Wall Street profit estimates may be adding in too much
ANALYSTS SEE YEAR-OVER-YEAR S&P 500 EARNINGS DECLINE OF 0.5%
As Wall Street braces for the first quarterly decline in earnings in nearly three years, some investors are wondering if the market is factoring in a bigger erosion in profit margins than will actually come to pass.
Forecasts for US earnings, after a big boost from corporate tax cuts in 2018, are falling sharply in 2019. But revenue forecasts remain relatively robust, leaving an expected spike in costs as the main reason for profitability to weaken.
But some strategists say there is little evidence yet of such cost pressures and that margins may hold up better than expected.
“Companies since the 2008 trauma have made it a top priority to maintain and increase, if possible, their profit margins,” said Ed Yardeni, president and chief investment strategist of Yardeni Research.
“We don’t expect that labour compensation and other costs will squeeze margins.

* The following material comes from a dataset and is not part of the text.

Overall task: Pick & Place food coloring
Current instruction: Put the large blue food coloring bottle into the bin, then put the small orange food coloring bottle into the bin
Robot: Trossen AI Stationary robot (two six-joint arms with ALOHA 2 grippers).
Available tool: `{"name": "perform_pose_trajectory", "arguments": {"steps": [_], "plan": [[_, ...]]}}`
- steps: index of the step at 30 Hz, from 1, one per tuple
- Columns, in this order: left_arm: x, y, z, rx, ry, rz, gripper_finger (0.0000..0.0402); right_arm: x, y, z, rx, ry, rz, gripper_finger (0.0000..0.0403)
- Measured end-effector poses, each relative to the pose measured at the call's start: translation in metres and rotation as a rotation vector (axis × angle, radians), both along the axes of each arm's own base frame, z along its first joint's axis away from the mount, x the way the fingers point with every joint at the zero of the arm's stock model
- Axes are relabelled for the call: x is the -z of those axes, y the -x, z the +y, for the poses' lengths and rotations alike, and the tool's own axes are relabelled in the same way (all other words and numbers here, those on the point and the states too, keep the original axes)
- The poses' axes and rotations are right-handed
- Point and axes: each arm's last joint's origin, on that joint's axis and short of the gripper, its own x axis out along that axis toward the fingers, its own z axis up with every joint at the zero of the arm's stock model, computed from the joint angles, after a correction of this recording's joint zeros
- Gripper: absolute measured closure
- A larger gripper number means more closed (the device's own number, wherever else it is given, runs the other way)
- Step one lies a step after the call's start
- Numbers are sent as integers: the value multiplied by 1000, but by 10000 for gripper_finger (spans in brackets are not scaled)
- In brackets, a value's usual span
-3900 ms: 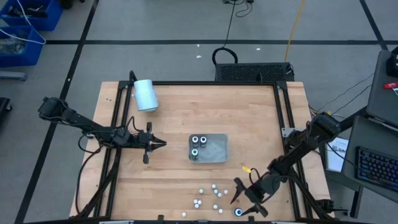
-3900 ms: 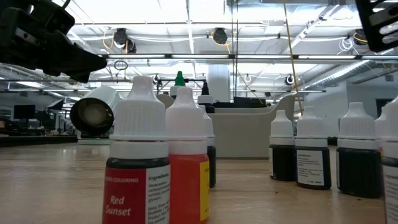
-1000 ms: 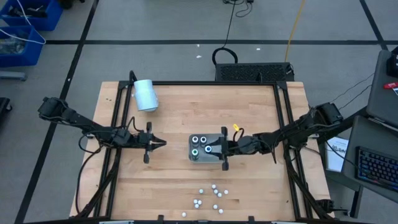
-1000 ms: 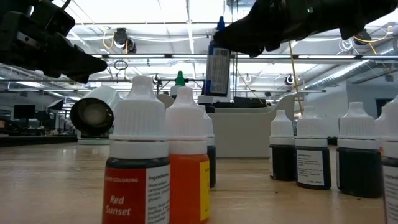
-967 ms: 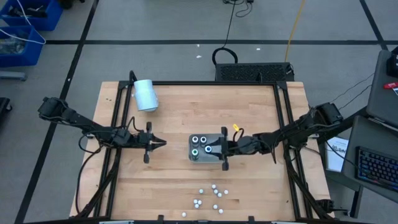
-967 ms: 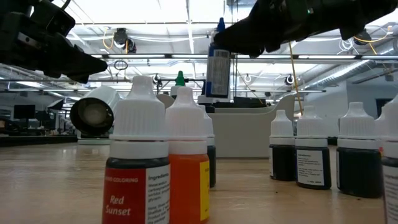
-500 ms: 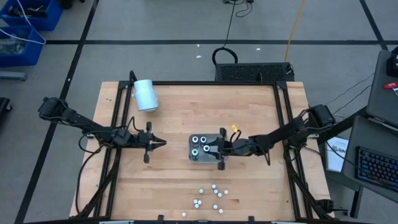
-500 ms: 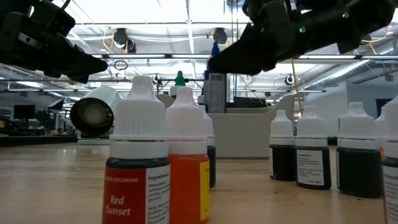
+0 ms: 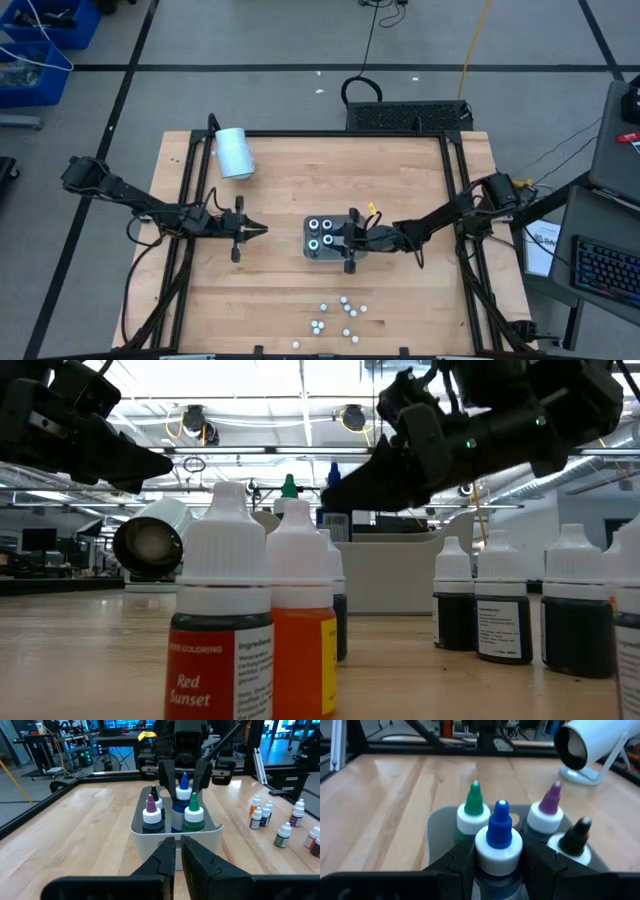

Nor do we expect that an increase in those costs will boost prices,” he added. “Rather, we are betting on improving productivity.”
Biggest potential risks
Besides the tightening labour market, the trade war between the United States and China and the stronger US dollar are among the biggest potential risks to corporate margins this year.
For the first quarter, analysts are forecasting a year-overyear S&P 500 earnings decline of 0.5 per cent, according to IBES data from Refinitiv. Second-quarter earnings are still expected to grow 3.5 per cent, though that estimate also is down sharply from the start of the year.
Credit Suisse strategists said profit margins are holding up better than the estimates suggest, at least for the majority of S&P 500 companies.
They said profit margins are eroding sharply for several heavily weighted companies, including Apple, ExxonMobil and chipmakers like Micron Technology, which are skewing data for the entire S&P benchmark index.
A recent drop in oil prices has hurt margins for energy companies, a slowdown in the semiconductor business cycle has hit companies in that space and other firms have boosted investment expenses, said Patrick Palfrey, senior equity strategist at Credit Suisse Securities in New York.
Moreover, worries that a tight labour market will drive up wages have been limited in earnings calls for the fourthquarter reporting period, which is nearing an end.
Goldman Sachs strategists wrote in a note on Wednesday that while some companies are feeling the pressures of rising wages, more consumer-facing companies viewed the trend as a positive for consumer spending.